_Exercise objective:_
Everything from the line holding "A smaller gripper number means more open" through the last line below is needed; please reproduce those lines exactly, adding nothing.

*** Recorded information ***

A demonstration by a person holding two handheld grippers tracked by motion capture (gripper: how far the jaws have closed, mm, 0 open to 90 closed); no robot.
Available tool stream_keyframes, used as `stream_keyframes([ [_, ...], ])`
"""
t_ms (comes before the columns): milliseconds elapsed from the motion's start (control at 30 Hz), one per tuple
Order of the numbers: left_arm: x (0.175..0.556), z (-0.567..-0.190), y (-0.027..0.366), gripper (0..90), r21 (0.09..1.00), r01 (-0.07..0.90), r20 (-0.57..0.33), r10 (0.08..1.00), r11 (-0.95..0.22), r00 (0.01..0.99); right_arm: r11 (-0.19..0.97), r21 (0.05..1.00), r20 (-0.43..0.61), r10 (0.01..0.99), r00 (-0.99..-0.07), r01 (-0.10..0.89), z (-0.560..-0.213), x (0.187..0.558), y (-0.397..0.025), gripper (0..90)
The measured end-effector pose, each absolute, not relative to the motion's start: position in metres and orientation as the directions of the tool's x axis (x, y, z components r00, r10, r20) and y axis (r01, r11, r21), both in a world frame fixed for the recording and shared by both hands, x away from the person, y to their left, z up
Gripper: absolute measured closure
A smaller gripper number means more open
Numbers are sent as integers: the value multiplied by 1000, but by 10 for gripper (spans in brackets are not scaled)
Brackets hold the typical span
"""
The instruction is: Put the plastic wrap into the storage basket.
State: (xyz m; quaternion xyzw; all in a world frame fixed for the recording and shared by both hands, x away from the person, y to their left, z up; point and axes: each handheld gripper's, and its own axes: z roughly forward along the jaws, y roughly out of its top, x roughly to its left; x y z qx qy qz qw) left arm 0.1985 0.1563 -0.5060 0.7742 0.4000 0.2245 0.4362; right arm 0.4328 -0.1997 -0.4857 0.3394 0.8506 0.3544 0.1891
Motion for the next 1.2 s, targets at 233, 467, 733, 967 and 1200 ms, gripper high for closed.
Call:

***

_Expected output:_
A smaller gripper number means more open
Numbers are sent as integers: the value multiplied by 1000, but by 10 for gripper (spans in brackets are not scaled)
Brackets hold the typical span
"""
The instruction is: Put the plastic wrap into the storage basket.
State: (xyz m; quaternion xyzw; all in a world frame fixed for the recording and shared by both hands, x away from the person, y to their left, z up; point and axes: each handheld gripper's, and its own axes: z roughly forward along the jaws, y roughly out of its top, x roughly to its left; x y z qx qy qz qw) left arm 0.1985 0.1563 -0.5060 0.7742 0.4000 0.2245 0.4362; right arm 0.4328 -0.1997 -0.4857 0.3394 0.8506 0.3544 0.1891
Motion for the next 1.2 s, targets at 233, 467, 733, 967 and 1200 ms, gripper high for closed.
Call:

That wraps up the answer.